■ Dataset extract
..........
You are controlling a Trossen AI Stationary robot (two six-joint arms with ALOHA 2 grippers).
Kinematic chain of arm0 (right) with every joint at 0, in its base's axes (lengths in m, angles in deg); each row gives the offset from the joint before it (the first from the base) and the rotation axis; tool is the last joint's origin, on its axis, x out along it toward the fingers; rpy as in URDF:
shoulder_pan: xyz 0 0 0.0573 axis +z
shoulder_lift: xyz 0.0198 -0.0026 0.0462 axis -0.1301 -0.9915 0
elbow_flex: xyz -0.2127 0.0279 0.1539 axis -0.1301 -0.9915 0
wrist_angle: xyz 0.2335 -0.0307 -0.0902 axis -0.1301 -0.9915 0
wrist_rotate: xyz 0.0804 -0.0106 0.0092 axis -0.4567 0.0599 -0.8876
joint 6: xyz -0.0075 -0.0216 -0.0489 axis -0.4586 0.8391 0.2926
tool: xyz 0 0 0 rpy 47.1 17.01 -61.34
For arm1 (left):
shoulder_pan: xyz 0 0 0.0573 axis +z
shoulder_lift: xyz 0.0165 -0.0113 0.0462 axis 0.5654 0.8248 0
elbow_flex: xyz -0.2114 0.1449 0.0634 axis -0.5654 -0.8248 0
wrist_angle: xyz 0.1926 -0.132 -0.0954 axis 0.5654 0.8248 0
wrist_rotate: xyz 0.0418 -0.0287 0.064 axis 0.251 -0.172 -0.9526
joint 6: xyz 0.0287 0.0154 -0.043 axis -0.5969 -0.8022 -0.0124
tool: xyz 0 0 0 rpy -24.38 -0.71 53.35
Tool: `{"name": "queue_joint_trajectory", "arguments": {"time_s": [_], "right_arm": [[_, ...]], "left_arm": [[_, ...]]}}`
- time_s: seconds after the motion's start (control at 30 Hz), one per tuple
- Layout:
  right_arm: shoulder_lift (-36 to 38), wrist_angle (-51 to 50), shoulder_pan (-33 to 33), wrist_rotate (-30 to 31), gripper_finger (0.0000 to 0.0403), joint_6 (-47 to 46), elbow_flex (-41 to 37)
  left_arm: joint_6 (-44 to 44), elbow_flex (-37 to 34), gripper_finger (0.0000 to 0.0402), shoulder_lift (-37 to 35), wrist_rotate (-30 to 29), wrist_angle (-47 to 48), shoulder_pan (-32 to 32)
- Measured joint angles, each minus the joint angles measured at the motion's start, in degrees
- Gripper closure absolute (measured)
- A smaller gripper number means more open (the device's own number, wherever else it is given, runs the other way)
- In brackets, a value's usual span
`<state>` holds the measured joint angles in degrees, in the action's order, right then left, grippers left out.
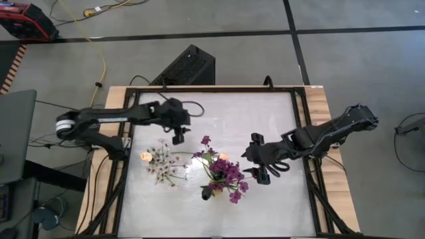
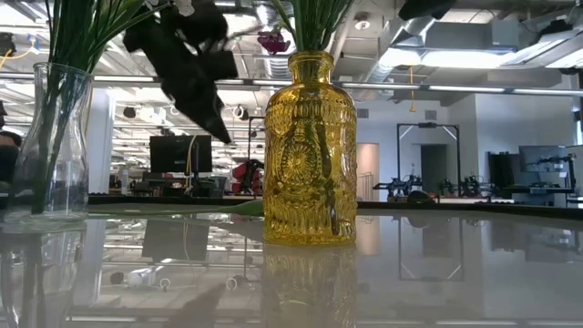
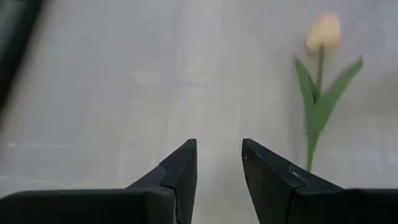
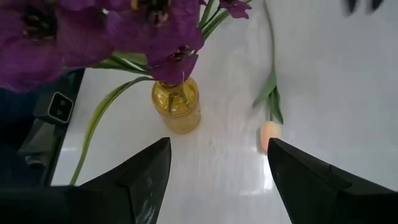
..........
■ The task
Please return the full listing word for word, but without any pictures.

■ Response for this exercise
You are controlling a Trossen AI Stationary robot (two six-joint arms with ALOHA 2 grippers).
Kinematic chain of arm0 (right) with every joint at 0, in its base's axes (lengths in m, angles in deg); each row gives the offset from the joint before it (the first from the base) and the rotation axis; tool is the last joint's origin, on its axis, x out along it toward the fingers; rpy as in URDF:
shoulder_pan: xyz 0 0 0.0573 axis +z
shoulder_lift: xyz 0.0198 -0.0026 0.0462 axis -0.1301 -0.9915 0
elbow_flex: xyz -0.2127 0.0279 0.1539 axis -0.1301 -0.9915 0
wrist_angle: xyz 0.2335 -0.0307 -0.0902 axis -0.1301 -0.9915 0
wrist_rotate: xyz 0.0804 -0.0106 0.0092 axis -0.4567 0.0599 -0.8876
joint 6: xyz -0.0075 -0.0216 -0.0489 axis -0.4586 0.8391 0.2926
tool: xyz 0 0 0 rpy 47.1 17.01 -61.34
For arm1 (left):
shoulder_pan: xyz 0 0 0.0573 axis +z
shoulder_lift: xyz 0.0165 -0.0113 0.0462 axis 0.5654 0.8248 0
elbow_flex: xyz -0.2114 0.1449 0.0634 axis -0.5654 -0.8248 0
wrist_angle: xyz 0.1926 -0.132 -0.0954 axis 0.5654 0.8248 0
wrist_rotate: xyz 0.0418 -0.0287 0.064 axis 0.251 -0.172 -0.9526
joint 6: xyz 0.0287 0.0154 -0.043 axis -0.5969 -0.8022 -0.0124
tool: xyz 0 0 0 rpy -24.38 -0.71 53.35
Tool: `{"name": "queue_joint_trajectory", "arguments": {"time_s": [_], "right_arm": [[_, ...]], "left_arm": [[_, ...]]}}`
- time_s: seconds after the motion's start (control at 30 Hz), one per tuple
- Layout:
  right_arm: shoulder_lift (-36 to 38), wrist_angle (-51 to 50), shoulder_pan (-33 to 33), wrist_rotate (-30 to 31), gripper_finger (0.0000 to 0.0403), joint_6 (-47 to 46), elbow_flex (-41 to 37)
  left_arm: joint_6 (-44 to 44), elbow_flex (-37 to 34), gripper_finger (0.0000 to 0.0402), shoulder_lift (-37 to 35), wrist_rotate (-30 to 29), wrist_angle (-47 to 48), shoulder_pan (-32 to 32)
- Measured joint angles, each minus the joint angles measured at the motion's start, in degrees
- Gripper closure absolute (measured)
- A smaller gripper number means more open (the device's own number, wherever else it is given, runs the other way)
- In brackets, a value's usual span
`<state>` holds the measured joint angles in degrees, in the action's order, right then left, grippers left out.

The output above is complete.